Speaking with salt, Ryan, who grew up surfing the waves at Coolum, says the locals are the heart of the town and create a lively and inviting culture.

“I absolutely love owning a gym in Coolum and Coolum has my heart and soul,” he says.

“Coolum has an absolutely amazing community. We are tight-knit and like a family – it is so infectious. We have members that own cafes and local businesses, so when you walk along the front street everyone knows each other. It has that real small-town feel. Everyone is so welcoming too. I see it in the gym when people come in from the outside area, and it’s the same when you go down to the local community cafes. The culture is amazing.”

Noting a great deal of positive growth in Coolum in recent years, especially since opening his gym, Ryan says Coolum is thriving. “The growth in the town has been exponential. Seeing business grow, people grow and local community events grow – seeing the Ferris wheel – it is really putting Coolum on the map.
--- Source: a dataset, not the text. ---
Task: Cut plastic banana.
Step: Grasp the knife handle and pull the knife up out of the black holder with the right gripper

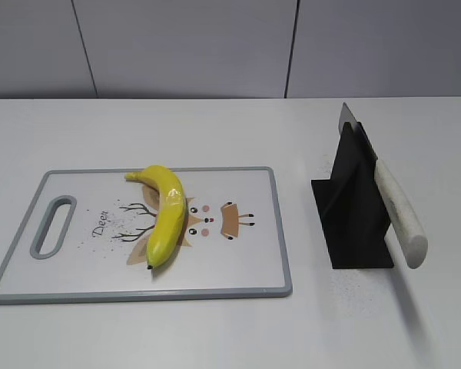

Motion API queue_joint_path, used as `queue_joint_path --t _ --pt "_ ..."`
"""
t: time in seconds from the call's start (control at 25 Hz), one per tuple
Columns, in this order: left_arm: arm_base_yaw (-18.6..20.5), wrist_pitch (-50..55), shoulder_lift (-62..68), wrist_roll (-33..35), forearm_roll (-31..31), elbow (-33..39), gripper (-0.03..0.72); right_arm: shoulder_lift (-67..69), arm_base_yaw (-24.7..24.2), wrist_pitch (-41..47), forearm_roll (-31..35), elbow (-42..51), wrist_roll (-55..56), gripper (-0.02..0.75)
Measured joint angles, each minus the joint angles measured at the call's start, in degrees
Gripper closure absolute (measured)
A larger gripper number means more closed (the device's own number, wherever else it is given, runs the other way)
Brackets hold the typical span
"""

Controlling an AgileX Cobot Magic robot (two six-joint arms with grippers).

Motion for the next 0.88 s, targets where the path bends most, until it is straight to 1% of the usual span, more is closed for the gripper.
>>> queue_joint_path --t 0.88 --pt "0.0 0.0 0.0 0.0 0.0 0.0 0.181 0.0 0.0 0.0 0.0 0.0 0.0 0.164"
“I grew up as a kid surfing at Coolum so to know Coolum as it used to be versus what it is now and what it is going to become in the next three to five years is absolutely amazing.”

For anyone heading to Coolum for a getaway, Coolum Beach Holiday Park is one of the best spots on the Coast. Right on the beach and with newly refurbished amenities, it attracts many campers and caravanners looking for a seaside break. It’s also perfect for a holiday-at-home staycation. There are also hotels and resorts to choose from close to the town centre.

While you’re in Coolum make sure to visit Mount Coolum in the Mount Coolum National Park. Climb the steps to the summit – which is 208 metres above sea level – and enjoy stunning 360-degree views stretching from Point Cartwright and the Glass House Mountains in the south to the Blackhall Range in the west, and Noosa Heads to the north.

Coolum really has it all and is perfect for a visit this spring.